Para fins meramente didáticos e melhor possibilidade de organização, neste trabalho tomaremos a garantia de participação processual como sinônimo dos princípios do devido processo legal e do contraditório, não obstante termos a convicção de o segundo estar dentro do primeiro819. De qualquer forma, ambos são centrais à ideia de ataque e defesa vivenciadas propriamente após a superação de obstáculos relacionados aos eventuais limites da jurisdição e de acesso à mesma. Faremos uma breve apresentação em separado de ambos os direitos processuais fundamentais, para, na avaliação do processo trabalhista, tratarmos os mesmos em conjunto.

1.2. O princípio do contraditório
1.2.1. Histórico da garantia do contraditório

A garantia do contraditório deriva dos direitos naturais e costumeiramente é apontada pela literatura Europeia como princípio de razão natural imanente ao processo.

No primeiro período do processo comum europeu, o contraditório tinha um conteúdo ético importante, revelando-se em mecanismo próprio de busca da verdade e compensação de forças entre os litigantes.

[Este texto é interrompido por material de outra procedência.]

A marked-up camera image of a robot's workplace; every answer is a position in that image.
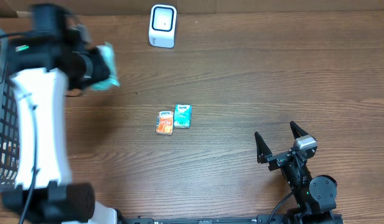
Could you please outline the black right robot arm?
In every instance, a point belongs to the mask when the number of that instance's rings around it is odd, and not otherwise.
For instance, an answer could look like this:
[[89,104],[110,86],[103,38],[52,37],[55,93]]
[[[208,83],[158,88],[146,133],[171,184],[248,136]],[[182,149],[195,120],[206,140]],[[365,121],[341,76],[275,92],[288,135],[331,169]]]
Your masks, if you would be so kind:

Picardi defende, neste aspecto, que a transição do originário processo comum, pertinente à tradição italiana dos séculos XIII ao XV, para o sistema jurídico conhecido na Prússia, representou a passagem de uma ordem isonômica (ordine isonomico) para uma ordem assimétrica (ordine assimmetrico), com a decorrente redução do atual conceito correspondente ao princípio do contraditório, de fundamento ético e jus natural do processo, para uma óptica mecânica de contraposição de teses consubstanciada no mero dizer e contradizer. Todavia, a bem da verdade, a suposta ordem isonômica do processo comum europeu não tinha caráter geral e tampouco refletia um direito individual, já que contextualizada na perspectiva estamental da sociedade da época. Em outras palavras, o processo constituía um privilégio de determinada casta social820.

De qualquer forma, é no fim do século XIX que se constata o exaurimento da função axiológica do contraditório e mesmo de qualquer referência do princípio com o direito natural, ou seja, o contraditório veio a perder sua importância ético-ideológica, passando a desempenhar papel secundário, o que, certamente, representou desgaste no liame com a essência do fenômeno processual821. Este desvio de paradigma tem correlação com a paralela transição do liberalismo processual para o chamado processo social.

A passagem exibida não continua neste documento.